One issue he’s been relatively consistent on for the last decade or so – and this should give pause to any moderate voter considering supporting McCain – is his support of war. And it isn’t merely his unwavering cheerleading of the butchered occupation of Iraq that reveals his inherently hawkish nature. It’s also the casualness he exhibits when he all but guarantees there will be plenty of other future wars – should there be a McCain presidency. These positions are dangerous, yet he seems content to view the presidency through a prism of dutiful commitment to alter the world through irresponsible foreign policy conflicts.

While continuing failed wars clearly makes the man excited, McCain reveals little interest in addressing domestic concerns. His message to Americans lacking health care seems eerily similar to his message to American soldiers on a third or fourth tour of Iraq: Tough it out.
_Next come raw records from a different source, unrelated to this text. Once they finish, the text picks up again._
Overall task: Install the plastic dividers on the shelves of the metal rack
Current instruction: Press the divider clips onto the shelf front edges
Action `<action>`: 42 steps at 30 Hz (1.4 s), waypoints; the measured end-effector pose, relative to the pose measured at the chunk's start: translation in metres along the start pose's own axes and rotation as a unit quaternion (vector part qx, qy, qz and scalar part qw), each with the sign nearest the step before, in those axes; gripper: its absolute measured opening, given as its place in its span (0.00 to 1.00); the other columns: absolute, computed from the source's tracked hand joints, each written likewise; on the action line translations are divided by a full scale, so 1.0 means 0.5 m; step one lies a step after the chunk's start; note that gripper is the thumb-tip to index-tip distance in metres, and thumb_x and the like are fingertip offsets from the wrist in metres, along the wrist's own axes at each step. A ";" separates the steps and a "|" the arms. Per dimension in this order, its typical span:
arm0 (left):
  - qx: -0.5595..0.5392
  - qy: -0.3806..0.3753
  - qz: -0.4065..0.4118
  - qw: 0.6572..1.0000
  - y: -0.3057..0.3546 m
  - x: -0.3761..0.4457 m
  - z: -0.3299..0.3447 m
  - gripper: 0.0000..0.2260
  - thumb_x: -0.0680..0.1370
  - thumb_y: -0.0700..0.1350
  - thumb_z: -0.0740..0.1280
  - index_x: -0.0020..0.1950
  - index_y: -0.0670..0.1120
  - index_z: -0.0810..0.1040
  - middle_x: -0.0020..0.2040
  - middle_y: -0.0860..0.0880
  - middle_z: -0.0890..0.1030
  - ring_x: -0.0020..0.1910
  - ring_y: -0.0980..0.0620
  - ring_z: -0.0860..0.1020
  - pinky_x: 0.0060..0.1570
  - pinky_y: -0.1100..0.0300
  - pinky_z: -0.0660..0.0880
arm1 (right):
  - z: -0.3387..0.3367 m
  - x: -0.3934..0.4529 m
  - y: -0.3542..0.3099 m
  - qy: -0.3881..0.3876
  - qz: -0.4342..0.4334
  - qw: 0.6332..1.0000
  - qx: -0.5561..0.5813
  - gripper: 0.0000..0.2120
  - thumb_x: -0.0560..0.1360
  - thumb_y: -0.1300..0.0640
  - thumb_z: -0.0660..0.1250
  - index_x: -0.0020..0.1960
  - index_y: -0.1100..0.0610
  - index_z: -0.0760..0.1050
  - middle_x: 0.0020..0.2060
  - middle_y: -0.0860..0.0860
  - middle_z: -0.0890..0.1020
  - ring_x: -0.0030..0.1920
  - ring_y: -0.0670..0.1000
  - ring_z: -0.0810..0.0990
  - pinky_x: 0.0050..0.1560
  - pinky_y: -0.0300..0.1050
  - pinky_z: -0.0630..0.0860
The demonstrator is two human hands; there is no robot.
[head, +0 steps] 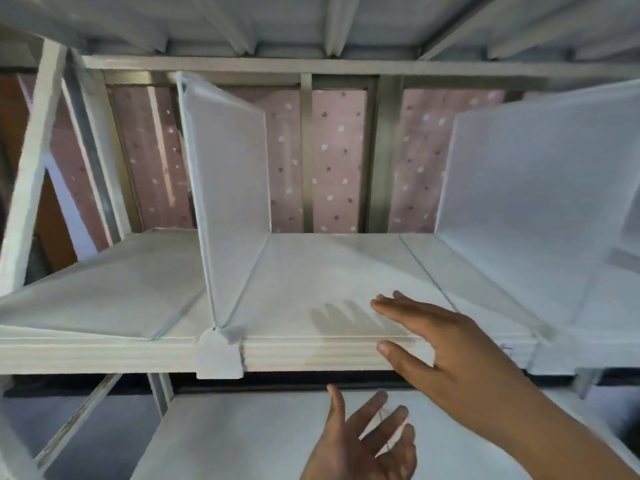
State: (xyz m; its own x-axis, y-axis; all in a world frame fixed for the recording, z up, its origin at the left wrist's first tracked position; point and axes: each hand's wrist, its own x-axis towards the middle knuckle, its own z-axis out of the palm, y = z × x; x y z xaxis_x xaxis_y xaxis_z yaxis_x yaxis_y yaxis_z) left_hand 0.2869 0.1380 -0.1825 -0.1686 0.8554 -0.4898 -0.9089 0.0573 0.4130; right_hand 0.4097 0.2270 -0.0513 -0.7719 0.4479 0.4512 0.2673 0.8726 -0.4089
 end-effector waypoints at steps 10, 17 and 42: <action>0.084 -0.109 -0.078 0.987 -0.209 0.091 0.165 0.52 0.61 0.77 0.67 0.73 0.42 0.80 0.69 0.34 0.82 0.64 0.29 0.80 0.53 0.41 0.80 | -0.194 -0.198 0.108 0.039 0.123 0.990 -0.056 0.11 0.75 0.46 0.69 0.56 0.42 0.83 0.53 0.31 0.82 0.56 0.33 0.79 0.57 0.28 0.74; -0.026 -0.180 -0.067 0.981 -0.227 0.132 0.243 0.60 0.56 0.78 0.69 0.78 0.40 0.71 0.71 0.28 0.78 0.66 0.31 0.81 0.55 0.41 0.84 | -0.260 -0.209 0.270 0.031 0.213 0.967 -0.136 0.13 0.75 0.44 0.69 0.59 0.39 0.79 0.53 0.31 0.79 0.47 0.32 0.78 0.48 0.28 0.74; -0.108 -0.270 0.053 0.955 -0.226 0.206 0.253 0.73 0.41 0.72 0.83 0.76 0.31 0.73 0.68 0.27 0.77 0.71 0.30 0.77 0.82 0.49 0.60 | -0.228 -0.089 0.408 -0.095 0.158 0.952 -0.244 0.24 0.74 0.43 0.71 0.68 0.42 0.75 0.59 0.38 0.82 0.51 0.44 0.78 0.40 0.30 0.64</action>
State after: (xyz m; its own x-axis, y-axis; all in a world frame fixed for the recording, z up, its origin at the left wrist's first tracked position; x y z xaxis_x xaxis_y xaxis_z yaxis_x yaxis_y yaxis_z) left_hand 0.4206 0.2849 -0.1824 -0.0968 0.9946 0.0377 -0.9649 -0.1031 0.2414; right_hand 0.5643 0.4071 -0.0645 -0.6862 0.7003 0.1967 0.7040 0.7074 -0.0628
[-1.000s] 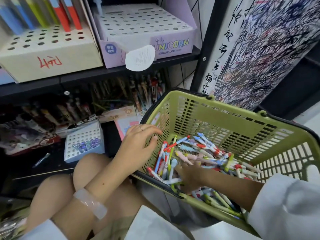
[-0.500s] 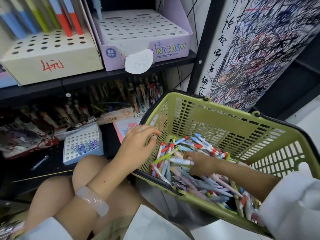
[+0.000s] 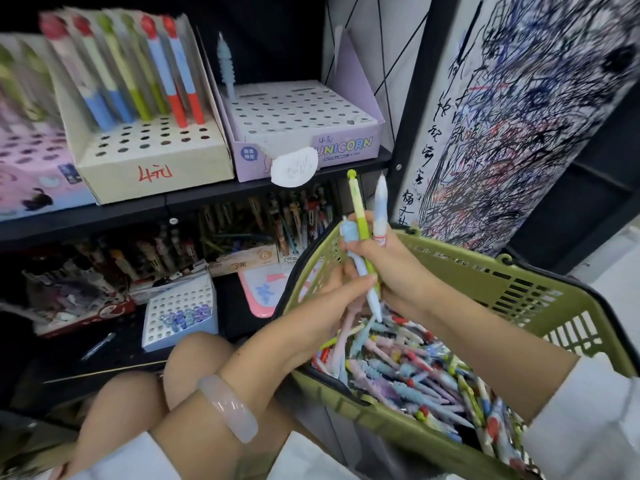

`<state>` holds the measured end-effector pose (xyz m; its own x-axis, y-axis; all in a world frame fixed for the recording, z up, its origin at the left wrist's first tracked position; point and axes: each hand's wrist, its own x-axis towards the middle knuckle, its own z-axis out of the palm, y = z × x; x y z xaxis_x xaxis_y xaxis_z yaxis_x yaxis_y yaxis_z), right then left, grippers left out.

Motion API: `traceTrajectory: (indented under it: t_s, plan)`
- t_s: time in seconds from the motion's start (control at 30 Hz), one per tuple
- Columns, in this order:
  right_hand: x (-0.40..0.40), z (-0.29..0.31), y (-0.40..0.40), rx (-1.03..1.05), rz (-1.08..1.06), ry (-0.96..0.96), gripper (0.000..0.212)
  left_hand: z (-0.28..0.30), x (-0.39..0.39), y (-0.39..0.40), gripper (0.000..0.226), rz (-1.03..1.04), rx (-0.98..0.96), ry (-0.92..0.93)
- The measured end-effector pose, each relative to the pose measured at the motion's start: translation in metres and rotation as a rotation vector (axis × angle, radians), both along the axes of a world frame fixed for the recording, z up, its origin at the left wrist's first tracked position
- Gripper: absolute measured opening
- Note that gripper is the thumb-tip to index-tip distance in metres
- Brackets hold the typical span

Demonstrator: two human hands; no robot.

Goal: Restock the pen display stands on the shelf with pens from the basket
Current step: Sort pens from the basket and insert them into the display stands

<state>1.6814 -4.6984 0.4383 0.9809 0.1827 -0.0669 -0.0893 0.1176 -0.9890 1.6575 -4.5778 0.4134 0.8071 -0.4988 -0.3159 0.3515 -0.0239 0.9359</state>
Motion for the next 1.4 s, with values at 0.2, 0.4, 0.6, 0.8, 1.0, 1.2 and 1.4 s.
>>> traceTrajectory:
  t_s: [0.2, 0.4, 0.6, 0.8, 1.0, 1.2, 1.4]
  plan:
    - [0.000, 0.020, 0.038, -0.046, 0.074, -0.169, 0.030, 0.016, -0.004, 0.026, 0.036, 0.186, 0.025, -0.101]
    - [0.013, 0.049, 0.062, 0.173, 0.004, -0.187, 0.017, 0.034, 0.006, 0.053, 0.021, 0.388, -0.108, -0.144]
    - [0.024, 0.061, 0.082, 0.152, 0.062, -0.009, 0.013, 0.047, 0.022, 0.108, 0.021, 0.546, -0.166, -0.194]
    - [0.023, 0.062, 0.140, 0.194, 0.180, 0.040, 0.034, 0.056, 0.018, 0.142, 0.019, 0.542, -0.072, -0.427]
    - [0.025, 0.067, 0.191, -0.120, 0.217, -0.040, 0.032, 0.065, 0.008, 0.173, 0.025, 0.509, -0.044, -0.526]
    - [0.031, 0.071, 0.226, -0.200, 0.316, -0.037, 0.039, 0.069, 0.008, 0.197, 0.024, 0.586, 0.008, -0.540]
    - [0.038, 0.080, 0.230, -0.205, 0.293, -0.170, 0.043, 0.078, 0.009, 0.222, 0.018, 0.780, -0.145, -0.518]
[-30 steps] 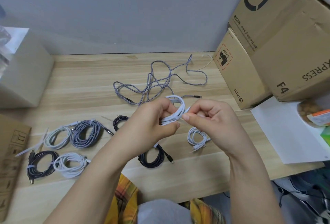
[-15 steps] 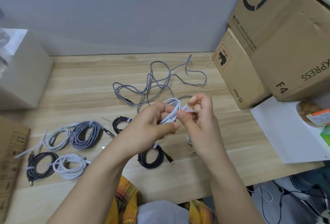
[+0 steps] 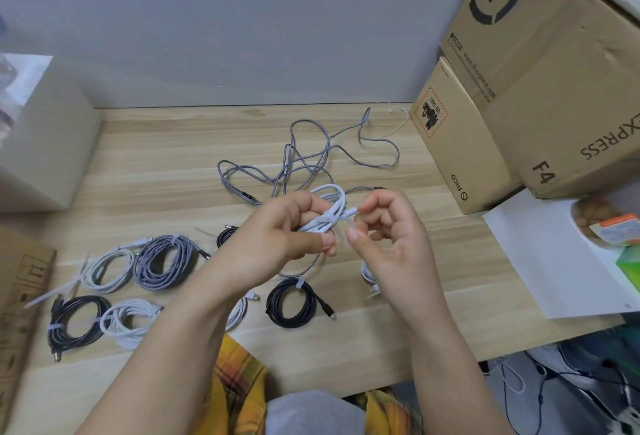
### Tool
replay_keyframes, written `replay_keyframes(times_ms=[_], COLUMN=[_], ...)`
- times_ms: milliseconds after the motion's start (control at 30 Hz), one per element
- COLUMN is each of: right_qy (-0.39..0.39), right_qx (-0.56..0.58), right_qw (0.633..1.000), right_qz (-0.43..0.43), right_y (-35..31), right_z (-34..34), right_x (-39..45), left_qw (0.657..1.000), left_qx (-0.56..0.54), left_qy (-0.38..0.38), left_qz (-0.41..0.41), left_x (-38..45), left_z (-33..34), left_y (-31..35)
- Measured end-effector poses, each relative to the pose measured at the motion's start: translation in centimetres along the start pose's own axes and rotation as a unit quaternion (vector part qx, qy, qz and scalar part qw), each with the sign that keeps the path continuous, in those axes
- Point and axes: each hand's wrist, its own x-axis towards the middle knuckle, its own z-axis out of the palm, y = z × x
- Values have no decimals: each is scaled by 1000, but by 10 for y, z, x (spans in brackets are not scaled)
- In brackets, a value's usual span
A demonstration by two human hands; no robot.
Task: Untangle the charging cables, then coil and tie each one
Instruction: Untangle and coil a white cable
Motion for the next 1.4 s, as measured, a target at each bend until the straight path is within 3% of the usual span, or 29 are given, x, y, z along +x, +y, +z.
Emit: replay_keyframes(times_ms=[133, 367, 567, 700, 933, 1033, 1133, 1200, 1400], right_qy=[-3, -28, -52, -5, -13, -18, -6, 9, -17], right_qx=[2, -158, -129, -334, -387, -374, -310, -310, -212], right_qw=[1000, 987, 989, 939, 903, 913, 944, 944, 956], right_qz=[1, -27, 41, -81, -185, -162, -114, -115, -203], right_y=[2, 4, 1, 8, 9, 9, 13, 14, -16], right_z=[3, 9, 14, 8, 14, 17, 17, 16, 29], right_x=[-4, -8, -7, -1, -2, -4, -6, -8, -14], left_qw=[1000, 996, 989, 983, 980, 992, 995, 996, 979], left_qx=[15, 88, 145, 175, 189, 114, 96, 91, 203], left_qy=[-15, -25, -11, -20, -35, -42, -22, 0, 29], left_qz=[-2, -19, -34, -50, -52, -25, 12, 21, -17], left_x=[-1, -3, 6, 3, 5, 1, -1, 0, -3], left_z=[-5, -14, -14, -11, -4, -2, 1, 3, 25], left_y=[-1, 2, -11, -17, -20, -23, -30, -34, -39])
McCain also offers little patience for addressing the economy. In the past, economics was an issue he never understood as well as he should. In fact, he recently said, “The issue of economics is not something I’ve understood as well as I should.” Coming from a would-be president, this should be at least a tad worrisome. Moreover, were Hillary Clinton or Barack Obama to say this, they’d be laughed out of the race. Apparently, when John McCain says it, it never really happened.

Although McCain consistently talks about ending the “bickering in Washington” and his uncanny ability to get things done, he’s frequently hurled mud and invoked some of the nastiest invective of any mainstream politician. In the late 1990s, McCain reportedly joked: “Why is Chelsea Clinton so ugly? Because her father is Janet Reno.” While McCain apologized, the tastelessness and cruelty of the quip are striking. Had any other candidate – no matter how marginal – made this crack, the press and pundits would slam them.

But again: When John McCain says it, it, apparently, never really happened.